Nah, yang bikin agak mumet sebenernya kebiasaan jajan si
bungsu (dulu). Waktu di PAUD dan TK sebelumnya, nggak ada aturan pasti tentang
uang saku dan jajanan. Saya setiap hari melihat anak-anak membawa beberapa
lembar uang ribuan, beli jajan segala macam. Agak nggak tega ketika anak saya
nggak saya pegangin uang, hanya saya siapkan di tasnya beberapa jajanan yang
sudah saya pilih dan belikan.
Apalagi ada beberapa emak-emak yang komentar, “Kok nggak
jajan?”
“Kok bisa ya, nggak dikasih uang jajan.”
Kadang saya jawab seperlunya, kadang saya jelaskan, dan
kadang saya hanya tanggapi dengan senyuman.
Mereka nggak tahu, saya juga mumet ketika anak saya ikut menunggu di
sekolah saat saya ngajar, duh repotnya menahan keinginannya untuk jajan
ini itu. Mengatasi segala aksi rengekannya.
Mungkin setiap keluarga memiliki cara berbeda-beda dalam mendidik anak. Kalau saya sih karena lahir dan besar di keluarga sederhana dan ibu yang mengajari kami –anak-anaknya- untuk bisa mengelola uang [saku] dengan baik. Jajanan disediakan di rumah. Dan jajanan jaman dulu nggak seheboh jaman sekarang.
Mungkin setiap keluarga memiliki cara berbeda-beda dalam mendidik anak. Kalau saya sih karena lahir dan besar di keluarga sederhana dan ibu yang mengajari kami –anak-anaknya- untuk bisa mengelola uang [saku] dengan baik. Jajanan disediakan di rumah. Dan jajanan jaman dulu nggak seheboh jaman sekarang.
Saya masih ingat, jaman SD dulu,
uang saku dipegang oleh kakak saya, sebagai komandan dan pilot project
adik-adiknya. Hahahaha. Tiap minggu dikasih uang sama ibu, lalu setiap hari
dibagikan ke adik-adiknya. Saya lupa nominalnya, tapi saya ingat tiap hari
dapat jatah 50 rupiah.
Waktu SMP, saya diberi jatah uang saku bulanan sendiri. Tiap
abis gajian, kami berkumpul untuk pambagian jatah hihihi. Kisaran sekitar 14
ribu (kalo ndak salah ingat). Itu sudah termasuk uang jajan, uang buku/LKS,
uang SPP dan iuran-iuran kelas. Akhir bulan berasa bahagia banget kalo ada
sisa, berarti saya bisa jajan yang agak mahal atau ditabung di celengan ayam.
Waktu SMA juga demikian.
Saya coba adopsi metode ibu saya ke anak-anak saya.

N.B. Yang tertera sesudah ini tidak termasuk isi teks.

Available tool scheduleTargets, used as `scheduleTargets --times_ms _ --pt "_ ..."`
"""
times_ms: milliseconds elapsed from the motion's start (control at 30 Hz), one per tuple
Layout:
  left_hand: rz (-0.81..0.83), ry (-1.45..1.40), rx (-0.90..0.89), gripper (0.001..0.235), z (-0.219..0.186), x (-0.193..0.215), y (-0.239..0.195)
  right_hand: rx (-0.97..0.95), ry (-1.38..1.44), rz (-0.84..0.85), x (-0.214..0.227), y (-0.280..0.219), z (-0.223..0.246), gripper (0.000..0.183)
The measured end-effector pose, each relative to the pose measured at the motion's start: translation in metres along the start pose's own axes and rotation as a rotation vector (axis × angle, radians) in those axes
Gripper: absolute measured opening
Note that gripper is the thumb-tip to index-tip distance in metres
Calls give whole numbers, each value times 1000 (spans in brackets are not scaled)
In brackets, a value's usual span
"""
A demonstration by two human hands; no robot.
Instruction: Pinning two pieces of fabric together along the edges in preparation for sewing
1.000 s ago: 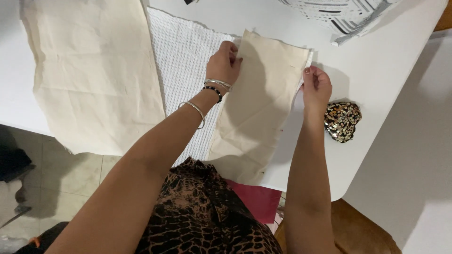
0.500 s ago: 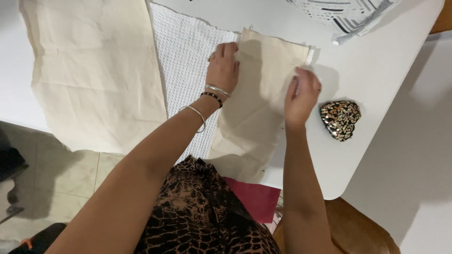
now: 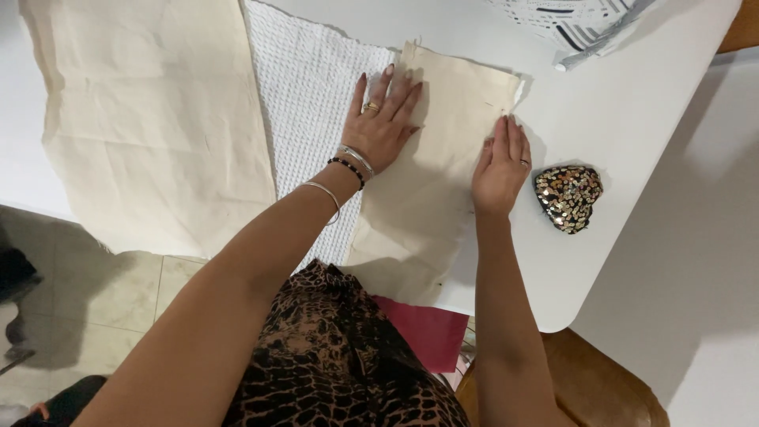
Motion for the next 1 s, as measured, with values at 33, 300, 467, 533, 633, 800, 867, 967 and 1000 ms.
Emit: scheduleTargets --times_ms 33,300,467,533,633,800,867,967,1000 --pt "-1 1 0 63 2 4 1 1 0 -1 -3 1 -1 37" --pt "401 -132 136 78 9 3 3 -68 65 -79 17 21 15 43" --pt "337 -113 130 78 8 -4 1 66 60 298 -17 44 54 49" --pt "352 -102 138 77 10 -8 0 54 -56 462 -35 48 46 63" --pt "251 -116 115 69 9 -9 0 -160 -156 462 -41 50 13 75" --pt "400 -98 131 73 10 -8 4 -224 -125 446 -36 49 2 79" --pt "385 -136 111 73 17 -14 4 -203 -146 451 -36 53 -1 77" --pt "391 -172 84 72 29 -7 0 -151 -221 429 -32 60 -2 76" --pt "429 -182 85 71 32 -4 -6 -122 -276 422 -29 59 -1 78"
Point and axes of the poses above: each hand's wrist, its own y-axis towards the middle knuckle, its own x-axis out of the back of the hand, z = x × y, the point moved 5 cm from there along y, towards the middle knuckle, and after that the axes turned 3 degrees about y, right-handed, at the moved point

Hihihi..tentu dengan beberapa perubahan. Lagian, uang 50 rupiah masih bisa
dipakai kah? :p
Balik lagi ya, mbahas jajan di sekolah TK. Sekarang kegalauan
saya terobati, karena di TK baru, yaitu TK YPS Lawewu di Sorowako (boleh nyebut
merk ya?) nggak ada yang jualan jajanan. Anak TK pergi sekolah hanya memakai
seragam dan kalung tanda pengenal, tanpa tas/buku/pensil apalagi uang saku.

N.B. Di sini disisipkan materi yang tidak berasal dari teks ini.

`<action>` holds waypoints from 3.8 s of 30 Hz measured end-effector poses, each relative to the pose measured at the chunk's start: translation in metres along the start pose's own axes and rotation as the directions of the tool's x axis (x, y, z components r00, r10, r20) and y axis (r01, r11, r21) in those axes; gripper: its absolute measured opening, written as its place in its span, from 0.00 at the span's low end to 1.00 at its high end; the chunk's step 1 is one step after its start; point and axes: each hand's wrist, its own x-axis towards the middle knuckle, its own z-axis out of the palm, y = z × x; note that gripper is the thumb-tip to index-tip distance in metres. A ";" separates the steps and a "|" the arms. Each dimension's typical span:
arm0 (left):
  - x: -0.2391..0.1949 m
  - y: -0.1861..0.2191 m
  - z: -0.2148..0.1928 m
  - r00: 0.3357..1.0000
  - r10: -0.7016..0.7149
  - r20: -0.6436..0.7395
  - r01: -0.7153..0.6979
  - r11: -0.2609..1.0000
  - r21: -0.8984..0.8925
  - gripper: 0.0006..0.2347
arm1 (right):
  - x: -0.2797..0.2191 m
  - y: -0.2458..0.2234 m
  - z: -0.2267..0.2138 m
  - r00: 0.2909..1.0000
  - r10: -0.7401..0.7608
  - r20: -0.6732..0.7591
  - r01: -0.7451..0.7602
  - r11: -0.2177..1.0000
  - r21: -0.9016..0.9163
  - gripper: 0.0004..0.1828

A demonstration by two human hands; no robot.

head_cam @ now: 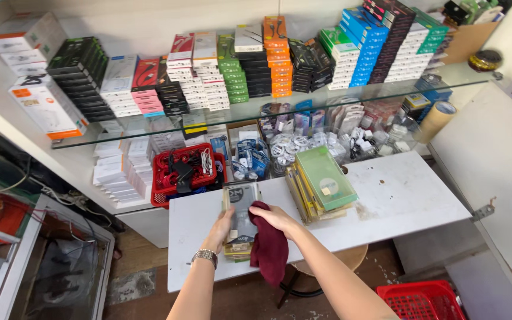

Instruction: The person retrieves several small rectangular boxes from a glass display case and places them on a white counter. They then use a maroon cloth to wipe each box individually, stacking the cleaned boxes on the counter.

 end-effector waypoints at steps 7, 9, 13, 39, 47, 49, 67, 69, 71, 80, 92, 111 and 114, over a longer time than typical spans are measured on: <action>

Setiap hari ada makanan ringan yang dikasihkan, sesuai
jadwal menu. Setiap bulan jadwal menu diberikan ke orang tua. Di lembaran
tertulis tanda tangan Kepala Sekolah TK, Bagian Gizi RS Vale, dan Koordinator
Taman Gizi.
Tertulis untuk setiap hari sekolah,awal hingga akhir bulan.
Ada pastel, martabak, barongko, sosis goreng, panada isi ikan/danging, bakwan
sayur, terang bulan, kolak, nasi kuning muffin, arem-arem, donat, lemper,
brownis, pie buah, susu, blackforest dll. Bervariasi tiap harinya.

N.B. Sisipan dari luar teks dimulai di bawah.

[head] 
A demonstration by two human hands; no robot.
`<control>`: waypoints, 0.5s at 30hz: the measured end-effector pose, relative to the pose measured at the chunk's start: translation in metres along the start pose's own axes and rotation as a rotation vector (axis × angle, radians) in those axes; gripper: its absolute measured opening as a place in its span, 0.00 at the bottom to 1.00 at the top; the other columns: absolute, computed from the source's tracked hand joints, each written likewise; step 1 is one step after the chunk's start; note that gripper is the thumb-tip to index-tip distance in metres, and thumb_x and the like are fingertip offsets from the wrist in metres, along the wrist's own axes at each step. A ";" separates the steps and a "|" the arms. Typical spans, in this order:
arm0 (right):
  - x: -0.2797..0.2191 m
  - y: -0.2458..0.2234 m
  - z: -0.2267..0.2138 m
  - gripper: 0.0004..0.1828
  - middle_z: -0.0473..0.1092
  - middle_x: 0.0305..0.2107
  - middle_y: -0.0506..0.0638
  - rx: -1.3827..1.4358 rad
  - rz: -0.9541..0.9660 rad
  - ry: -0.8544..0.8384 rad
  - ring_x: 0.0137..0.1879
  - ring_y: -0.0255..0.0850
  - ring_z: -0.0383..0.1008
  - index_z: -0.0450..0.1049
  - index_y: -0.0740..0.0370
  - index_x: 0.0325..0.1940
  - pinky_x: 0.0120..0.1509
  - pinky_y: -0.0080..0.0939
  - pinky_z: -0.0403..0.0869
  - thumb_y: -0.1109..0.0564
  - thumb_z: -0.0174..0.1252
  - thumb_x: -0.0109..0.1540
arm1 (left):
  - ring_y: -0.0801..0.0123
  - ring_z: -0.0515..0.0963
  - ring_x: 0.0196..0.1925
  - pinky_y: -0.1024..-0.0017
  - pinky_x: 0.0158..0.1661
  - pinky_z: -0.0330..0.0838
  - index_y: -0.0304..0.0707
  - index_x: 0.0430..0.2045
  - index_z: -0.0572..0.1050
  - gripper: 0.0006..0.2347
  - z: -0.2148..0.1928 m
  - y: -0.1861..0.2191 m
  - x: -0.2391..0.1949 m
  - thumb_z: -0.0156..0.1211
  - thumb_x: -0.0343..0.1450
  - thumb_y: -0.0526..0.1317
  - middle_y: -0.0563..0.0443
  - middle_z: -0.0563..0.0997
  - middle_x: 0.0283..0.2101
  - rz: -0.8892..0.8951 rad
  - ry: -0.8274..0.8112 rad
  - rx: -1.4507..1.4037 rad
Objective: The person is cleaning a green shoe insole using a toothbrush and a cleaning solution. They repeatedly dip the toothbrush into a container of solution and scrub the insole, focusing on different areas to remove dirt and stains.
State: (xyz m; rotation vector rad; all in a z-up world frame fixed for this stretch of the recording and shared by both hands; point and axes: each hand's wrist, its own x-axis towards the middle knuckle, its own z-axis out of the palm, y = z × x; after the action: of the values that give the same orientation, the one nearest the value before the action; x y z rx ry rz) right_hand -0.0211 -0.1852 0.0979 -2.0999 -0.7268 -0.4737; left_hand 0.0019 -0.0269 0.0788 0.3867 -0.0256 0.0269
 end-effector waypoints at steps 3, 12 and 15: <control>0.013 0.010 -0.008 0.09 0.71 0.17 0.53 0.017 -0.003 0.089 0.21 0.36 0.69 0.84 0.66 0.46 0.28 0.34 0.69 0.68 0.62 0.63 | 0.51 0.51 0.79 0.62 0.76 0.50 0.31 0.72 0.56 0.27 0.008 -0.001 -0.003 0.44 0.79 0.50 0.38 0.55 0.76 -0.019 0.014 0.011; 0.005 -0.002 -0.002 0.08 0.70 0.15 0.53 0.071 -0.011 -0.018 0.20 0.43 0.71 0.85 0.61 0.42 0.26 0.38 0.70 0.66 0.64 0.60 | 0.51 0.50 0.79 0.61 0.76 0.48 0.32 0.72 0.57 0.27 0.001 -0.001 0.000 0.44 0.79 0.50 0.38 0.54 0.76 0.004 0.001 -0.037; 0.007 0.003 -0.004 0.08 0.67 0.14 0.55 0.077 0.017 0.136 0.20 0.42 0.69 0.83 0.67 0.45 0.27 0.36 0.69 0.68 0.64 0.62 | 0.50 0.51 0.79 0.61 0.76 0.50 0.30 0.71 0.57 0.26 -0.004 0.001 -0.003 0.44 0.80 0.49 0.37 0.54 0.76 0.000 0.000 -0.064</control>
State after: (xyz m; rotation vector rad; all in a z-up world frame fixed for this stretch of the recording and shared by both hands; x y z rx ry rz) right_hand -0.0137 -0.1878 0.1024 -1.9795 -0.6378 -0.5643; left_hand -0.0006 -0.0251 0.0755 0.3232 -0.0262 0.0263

Hanya dikenakan biaya Rp 60.000 per bulan.
Murah dan sehat bukan?
2 komentar:
hahahaha..itulah enaknya sekolah yang sekalian nyediain kudapan/makan buat siswanya. sekolahe anakku ya gitu budhe. selesai belajar jam 10, ngaji, main, makan..
enaknya adalah anak-anak jadi bisa dilatih untuk menikmati apapun menu yang disiapkan di sekolah. Meskipun kalo di rumah dimasakin yang kayak gitu yo ndak mau makan, secara bisa request.
intan (akhirnya, mampir baca-baca juga kemari :D)
iya makanya kebijakan dan aturan sekolah itu perlu, yo ra mak? Kalo nggak diatur, anak2 kecil terbiasa bawa uang dan membelanjakannya [semau mereka]...lha trus piye jal? hehehe Oya maturnuwun dah mampir.